If $A$ is a Boolean algebra with a trivial automorphism group, then the automorphism group of $A\times A$ is canonically isomorphic to $(A,+)$, acting by $a\cdot(b,c)=((1-a)b+ac,(1-a)c+ab)$.

By Stone duality, this amounts to proving: if $X$ is a Stone space (totally disconnected, Hausdorff compact topological space) with trivial self-homeomorphism group, then any self-homeomorphism of $X\times\{-1,1\}$ is given by $(x,t)\mapsto (x,u(x)t)$ where $u$ is a continuous function $X\to\{-1,1\}$.

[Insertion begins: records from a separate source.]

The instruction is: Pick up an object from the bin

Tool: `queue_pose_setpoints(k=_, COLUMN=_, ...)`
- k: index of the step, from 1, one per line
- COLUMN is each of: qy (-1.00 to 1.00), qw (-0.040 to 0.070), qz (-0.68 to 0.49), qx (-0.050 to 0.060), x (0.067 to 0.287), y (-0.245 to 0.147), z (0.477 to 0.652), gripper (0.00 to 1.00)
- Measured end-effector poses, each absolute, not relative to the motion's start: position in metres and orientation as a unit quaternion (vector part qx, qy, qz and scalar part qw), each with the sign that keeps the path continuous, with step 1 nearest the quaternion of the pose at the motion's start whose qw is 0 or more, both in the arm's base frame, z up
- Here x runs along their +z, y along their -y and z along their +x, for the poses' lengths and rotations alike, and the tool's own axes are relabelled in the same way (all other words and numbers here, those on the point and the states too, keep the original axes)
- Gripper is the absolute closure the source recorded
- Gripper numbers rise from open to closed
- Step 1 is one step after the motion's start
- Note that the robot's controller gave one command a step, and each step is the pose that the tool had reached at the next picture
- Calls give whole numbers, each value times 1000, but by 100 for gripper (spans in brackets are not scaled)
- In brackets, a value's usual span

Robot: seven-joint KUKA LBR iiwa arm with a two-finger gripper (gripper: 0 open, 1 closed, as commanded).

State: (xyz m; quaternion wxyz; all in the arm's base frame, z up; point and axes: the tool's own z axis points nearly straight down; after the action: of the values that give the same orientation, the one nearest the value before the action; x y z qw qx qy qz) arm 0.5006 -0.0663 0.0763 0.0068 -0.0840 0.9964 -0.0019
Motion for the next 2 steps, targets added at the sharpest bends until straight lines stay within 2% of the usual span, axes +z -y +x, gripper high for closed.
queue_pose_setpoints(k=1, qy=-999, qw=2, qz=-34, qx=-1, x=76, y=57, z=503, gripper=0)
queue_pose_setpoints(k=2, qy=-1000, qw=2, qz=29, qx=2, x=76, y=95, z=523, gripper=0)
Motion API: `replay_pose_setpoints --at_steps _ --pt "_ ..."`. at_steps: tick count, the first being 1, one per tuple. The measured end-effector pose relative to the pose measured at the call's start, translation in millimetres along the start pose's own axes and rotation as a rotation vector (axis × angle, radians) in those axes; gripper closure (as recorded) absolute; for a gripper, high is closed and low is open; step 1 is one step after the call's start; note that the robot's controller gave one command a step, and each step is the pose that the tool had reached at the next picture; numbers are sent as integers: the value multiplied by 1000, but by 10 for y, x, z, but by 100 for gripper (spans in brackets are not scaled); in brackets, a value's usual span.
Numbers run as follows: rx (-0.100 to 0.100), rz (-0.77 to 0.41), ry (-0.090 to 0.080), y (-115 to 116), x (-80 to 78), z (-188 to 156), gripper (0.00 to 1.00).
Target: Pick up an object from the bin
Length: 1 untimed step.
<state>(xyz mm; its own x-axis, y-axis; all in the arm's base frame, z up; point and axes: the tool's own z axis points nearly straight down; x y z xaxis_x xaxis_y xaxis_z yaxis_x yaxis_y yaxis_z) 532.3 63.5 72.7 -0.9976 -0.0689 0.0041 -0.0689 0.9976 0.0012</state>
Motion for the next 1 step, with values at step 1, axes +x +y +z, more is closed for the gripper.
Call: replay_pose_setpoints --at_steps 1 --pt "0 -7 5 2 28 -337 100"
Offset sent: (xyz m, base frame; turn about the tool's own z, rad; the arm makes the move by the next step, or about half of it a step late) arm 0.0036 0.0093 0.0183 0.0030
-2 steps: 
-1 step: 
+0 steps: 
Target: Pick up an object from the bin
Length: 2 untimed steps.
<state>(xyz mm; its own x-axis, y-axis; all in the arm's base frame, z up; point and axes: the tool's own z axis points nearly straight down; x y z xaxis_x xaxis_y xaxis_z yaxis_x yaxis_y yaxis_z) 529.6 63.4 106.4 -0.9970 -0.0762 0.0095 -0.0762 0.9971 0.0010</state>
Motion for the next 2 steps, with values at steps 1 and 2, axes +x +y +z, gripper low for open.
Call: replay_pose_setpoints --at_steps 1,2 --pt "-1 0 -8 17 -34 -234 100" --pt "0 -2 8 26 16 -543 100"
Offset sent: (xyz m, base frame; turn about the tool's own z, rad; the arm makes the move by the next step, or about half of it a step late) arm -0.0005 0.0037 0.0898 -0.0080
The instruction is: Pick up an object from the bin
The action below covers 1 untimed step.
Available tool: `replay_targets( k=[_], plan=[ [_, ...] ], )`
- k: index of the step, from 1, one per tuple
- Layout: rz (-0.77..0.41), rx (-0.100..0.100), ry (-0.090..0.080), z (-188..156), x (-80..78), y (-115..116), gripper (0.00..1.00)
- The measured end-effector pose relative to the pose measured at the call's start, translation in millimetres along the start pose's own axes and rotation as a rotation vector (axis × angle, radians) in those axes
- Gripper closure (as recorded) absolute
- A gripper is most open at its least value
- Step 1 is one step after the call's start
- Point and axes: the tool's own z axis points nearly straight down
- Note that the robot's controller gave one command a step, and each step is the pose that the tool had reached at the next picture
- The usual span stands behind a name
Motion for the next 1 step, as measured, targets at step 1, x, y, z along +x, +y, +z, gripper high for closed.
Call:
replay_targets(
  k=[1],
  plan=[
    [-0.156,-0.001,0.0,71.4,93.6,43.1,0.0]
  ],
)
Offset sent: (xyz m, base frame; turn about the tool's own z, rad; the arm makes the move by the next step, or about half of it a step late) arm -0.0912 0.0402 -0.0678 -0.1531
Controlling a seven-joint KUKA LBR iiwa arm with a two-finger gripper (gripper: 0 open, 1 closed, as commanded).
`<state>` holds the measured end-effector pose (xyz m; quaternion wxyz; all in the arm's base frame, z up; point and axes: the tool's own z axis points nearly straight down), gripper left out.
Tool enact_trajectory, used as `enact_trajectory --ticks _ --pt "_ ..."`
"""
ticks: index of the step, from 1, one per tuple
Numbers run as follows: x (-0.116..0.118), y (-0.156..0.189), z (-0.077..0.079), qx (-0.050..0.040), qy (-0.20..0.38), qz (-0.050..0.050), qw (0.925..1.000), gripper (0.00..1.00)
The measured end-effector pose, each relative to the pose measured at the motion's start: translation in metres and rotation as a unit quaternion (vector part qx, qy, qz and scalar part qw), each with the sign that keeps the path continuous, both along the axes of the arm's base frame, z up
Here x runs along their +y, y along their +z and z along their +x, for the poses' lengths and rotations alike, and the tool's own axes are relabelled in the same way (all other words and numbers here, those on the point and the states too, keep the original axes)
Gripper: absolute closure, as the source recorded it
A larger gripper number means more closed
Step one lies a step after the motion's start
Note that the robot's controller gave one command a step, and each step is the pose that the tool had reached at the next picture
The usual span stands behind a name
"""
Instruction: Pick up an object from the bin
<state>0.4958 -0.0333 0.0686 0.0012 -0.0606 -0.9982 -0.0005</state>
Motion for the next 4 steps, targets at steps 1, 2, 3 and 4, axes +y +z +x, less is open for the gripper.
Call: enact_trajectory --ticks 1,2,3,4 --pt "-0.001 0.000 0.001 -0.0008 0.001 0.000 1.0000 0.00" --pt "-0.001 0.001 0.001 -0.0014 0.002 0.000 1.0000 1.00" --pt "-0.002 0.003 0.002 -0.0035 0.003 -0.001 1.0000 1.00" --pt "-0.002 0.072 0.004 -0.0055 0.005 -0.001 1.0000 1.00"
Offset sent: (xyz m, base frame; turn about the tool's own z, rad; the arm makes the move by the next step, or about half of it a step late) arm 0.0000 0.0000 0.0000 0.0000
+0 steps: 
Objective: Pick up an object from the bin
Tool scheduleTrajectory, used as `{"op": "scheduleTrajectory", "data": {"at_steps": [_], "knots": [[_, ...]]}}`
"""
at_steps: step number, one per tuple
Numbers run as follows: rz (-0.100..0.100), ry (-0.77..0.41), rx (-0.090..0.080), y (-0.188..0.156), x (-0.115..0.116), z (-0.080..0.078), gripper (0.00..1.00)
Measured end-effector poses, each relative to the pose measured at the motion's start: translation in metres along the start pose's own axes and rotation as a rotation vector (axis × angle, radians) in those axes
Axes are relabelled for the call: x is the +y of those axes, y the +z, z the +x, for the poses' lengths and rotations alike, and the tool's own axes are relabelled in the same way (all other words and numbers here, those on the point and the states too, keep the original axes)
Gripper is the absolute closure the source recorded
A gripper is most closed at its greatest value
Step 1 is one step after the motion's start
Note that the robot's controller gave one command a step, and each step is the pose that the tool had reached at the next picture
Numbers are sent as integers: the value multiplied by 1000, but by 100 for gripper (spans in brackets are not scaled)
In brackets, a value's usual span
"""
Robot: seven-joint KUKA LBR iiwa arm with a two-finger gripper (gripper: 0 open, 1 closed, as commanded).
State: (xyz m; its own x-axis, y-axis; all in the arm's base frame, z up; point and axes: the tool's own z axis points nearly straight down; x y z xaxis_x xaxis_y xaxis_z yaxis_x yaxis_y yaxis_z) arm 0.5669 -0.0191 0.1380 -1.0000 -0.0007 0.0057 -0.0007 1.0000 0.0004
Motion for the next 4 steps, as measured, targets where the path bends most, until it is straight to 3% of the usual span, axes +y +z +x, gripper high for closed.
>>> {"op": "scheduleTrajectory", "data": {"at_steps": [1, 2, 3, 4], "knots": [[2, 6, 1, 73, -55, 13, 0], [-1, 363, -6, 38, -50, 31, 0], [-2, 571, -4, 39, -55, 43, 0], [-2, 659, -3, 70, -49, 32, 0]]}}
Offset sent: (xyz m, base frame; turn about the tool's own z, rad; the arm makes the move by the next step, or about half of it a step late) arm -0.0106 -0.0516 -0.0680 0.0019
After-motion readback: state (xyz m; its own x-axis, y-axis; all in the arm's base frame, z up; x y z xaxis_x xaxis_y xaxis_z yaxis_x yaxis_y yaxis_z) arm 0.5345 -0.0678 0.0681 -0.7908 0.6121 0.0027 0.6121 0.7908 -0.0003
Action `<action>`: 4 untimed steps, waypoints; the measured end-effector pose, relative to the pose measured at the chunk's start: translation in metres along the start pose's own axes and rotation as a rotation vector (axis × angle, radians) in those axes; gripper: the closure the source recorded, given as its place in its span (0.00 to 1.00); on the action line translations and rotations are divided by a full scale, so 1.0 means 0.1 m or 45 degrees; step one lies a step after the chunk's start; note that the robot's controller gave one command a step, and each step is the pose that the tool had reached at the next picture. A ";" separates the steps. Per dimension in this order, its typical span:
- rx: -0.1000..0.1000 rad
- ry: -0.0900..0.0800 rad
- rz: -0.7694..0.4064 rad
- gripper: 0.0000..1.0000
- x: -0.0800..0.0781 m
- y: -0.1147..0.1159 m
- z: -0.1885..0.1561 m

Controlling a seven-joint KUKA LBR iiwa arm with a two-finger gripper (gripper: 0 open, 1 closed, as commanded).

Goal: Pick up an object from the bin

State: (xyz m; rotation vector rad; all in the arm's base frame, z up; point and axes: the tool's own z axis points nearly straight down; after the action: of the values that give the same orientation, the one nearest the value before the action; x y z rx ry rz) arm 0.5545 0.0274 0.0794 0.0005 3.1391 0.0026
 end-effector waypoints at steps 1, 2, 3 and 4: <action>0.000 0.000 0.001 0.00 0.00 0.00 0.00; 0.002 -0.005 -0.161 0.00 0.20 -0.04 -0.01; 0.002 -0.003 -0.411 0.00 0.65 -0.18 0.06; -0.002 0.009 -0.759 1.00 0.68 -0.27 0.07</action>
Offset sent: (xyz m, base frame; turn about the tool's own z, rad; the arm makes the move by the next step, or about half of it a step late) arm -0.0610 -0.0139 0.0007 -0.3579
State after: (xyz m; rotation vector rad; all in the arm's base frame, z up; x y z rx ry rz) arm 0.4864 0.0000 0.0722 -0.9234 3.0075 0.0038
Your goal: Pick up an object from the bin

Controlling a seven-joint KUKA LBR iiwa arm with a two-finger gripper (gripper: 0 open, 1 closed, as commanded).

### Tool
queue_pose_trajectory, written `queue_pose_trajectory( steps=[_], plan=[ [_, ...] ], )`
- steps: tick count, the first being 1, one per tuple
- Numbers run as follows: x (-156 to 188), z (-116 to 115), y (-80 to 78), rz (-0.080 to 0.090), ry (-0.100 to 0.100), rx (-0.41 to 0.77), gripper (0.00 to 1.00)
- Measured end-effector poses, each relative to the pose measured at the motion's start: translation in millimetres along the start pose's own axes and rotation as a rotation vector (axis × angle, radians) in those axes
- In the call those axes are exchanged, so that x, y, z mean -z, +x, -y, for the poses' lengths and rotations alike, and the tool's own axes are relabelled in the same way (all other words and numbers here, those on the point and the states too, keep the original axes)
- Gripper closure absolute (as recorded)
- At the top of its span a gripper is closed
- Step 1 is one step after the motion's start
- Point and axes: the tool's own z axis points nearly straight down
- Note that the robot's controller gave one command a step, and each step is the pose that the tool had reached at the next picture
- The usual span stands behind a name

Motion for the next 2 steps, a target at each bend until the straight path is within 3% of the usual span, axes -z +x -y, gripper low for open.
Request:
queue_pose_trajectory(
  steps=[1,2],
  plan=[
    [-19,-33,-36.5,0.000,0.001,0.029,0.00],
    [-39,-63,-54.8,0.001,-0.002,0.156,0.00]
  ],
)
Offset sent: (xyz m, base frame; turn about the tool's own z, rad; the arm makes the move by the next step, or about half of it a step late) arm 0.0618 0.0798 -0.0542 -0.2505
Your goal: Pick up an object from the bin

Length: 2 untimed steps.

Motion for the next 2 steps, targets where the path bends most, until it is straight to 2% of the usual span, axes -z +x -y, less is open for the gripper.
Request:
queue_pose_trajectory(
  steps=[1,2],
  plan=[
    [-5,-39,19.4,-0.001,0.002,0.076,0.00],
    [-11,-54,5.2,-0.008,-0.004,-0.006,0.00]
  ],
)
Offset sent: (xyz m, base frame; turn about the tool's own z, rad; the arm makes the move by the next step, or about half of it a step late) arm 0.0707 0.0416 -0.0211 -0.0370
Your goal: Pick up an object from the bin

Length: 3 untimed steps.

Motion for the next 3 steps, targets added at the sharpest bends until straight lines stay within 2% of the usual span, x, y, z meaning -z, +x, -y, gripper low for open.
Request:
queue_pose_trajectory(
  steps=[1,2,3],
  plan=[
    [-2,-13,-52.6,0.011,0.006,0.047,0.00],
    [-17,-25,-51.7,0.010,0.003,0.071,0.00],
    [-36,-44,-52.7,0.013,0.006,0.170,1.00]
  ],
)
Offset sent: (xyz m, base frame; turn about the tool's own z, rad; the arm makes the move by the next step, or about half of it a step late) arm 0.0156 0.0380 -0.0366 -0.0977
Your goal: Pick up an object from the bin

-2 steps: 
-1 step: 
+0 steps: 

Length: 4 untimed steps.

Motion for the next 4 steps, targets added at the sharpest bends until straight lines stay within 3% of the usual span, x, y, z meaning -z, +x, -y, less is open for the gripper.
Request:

To prove the latter, let us first check that for any two clopen subsets $Y,Z$ of $X$ and homeomorphism $h:Y\to Z$, we have $Y=Z$ and $h$ is the identity. Indeed, otherwise there exists $y\in Y$ such that $h(y)\neq y$. By passing to smaller clopen subsets, we can then assume that $Y$ and $Z$ are disjoint. Then we can extend $h$ to a self-homeomorphism of $X$, as equal to $h^{-1}$ on $Z$ and identity elsewhere. (Note that in this part, we use that $X$ is Hausdorff with a basis of clopen subsets, but compactness does not play any role).

Then it's easy to conclude. Let $h$ be a self-homeomorphism of $X\times\{-1,1\}$. Call "component" the two subsets $X\times\{t\}$. We find a finite clopen partition of $X$ such that for each part $Y$ of the partition, each of $Y\times\{t\}$ is mapped into a single component. Then by the previous fact on partial homeomorphism, we have $h(y,t)=(y,s(y,t))$ for some $s(y,t)\in\{-1,1\}$ (which is constant when $y$ varies in $Y$). By injectivity, we have $s(y,1)=-s(y,-1)$. So we can write $s(y,t)=u(y)t$. $\Box$

Similarly, for a finite set $F$, the automorphism group of $X\times F$ consists of the $(x,t)\mapsto (x,\sigma(x)(t))$, where $\sigma$ ranges over the continuous functions $X\to\mathfrak{S}(F)$. The corresponding Boolean algebra action can be described accordingly.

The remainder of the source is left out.